### Work required
Search the material for the string "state", then show every line where it turns up.
━━━━━━━━━━━━━━━━━━━━
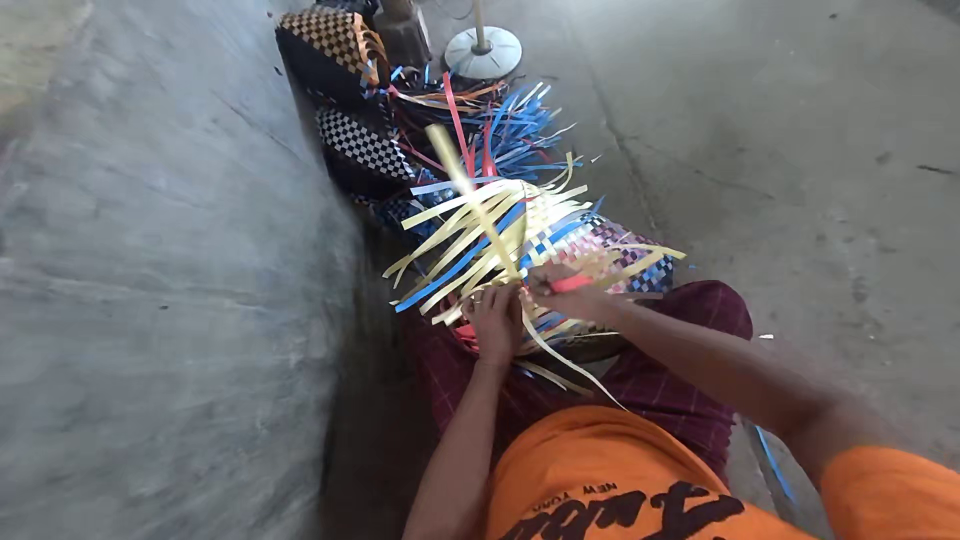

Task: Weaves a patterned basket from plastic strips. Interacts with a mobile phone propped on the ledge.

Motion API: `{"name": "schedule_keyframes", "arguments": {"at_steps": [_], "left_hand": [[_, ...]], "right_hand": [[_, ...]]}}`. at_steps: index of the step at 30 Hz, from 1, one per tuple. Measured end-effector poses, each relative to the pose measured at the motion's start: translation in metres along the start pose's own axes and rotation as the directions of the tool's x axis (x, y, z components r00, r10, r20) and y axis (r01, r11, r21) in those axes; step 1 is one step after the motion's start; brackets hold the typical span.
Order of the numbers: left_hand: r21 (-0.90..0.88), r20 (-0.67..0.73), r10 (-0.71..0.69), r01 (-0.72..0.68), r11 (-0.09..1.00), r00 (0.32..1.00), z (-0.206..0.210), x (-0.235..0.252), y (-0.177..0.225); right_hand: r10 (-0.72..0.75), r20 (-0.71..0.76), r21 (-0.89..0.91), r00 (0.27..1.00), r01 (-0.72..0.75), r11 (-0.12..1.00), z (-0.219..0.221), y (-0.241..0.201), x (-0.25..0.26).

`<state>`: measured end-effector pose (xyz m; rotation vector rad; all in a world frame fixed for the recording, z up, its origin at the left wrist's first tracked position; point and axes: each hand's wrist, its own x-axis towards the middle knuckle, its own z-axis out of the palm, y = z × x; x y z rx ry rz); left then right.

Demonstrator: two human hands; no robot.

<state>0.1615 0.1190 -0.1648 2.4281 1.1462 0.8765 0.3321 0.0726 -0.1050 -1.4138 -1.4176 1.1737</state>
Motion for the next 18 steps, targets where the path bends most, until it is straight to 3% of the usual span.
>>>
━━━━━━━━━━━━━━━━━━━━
### Answer space
`<state>`: measured end-effector pose (xyz m; rotation vector rad; all in a world frame fixed for the recording, z up, its origin at the left wrist's first tracked position; point and axes: each hand's wrist, its own x-axis towards the middle knuckle, its own z-axis out of the palm, y = z × x; x y z rx ry rz); left then right.
<state>0.1615 0.1190 -0.1648 2.4281 1.1462 0.8765 0.3321 0.0726 -0.1050 -1.4138 -1.4176 1.1737</state>

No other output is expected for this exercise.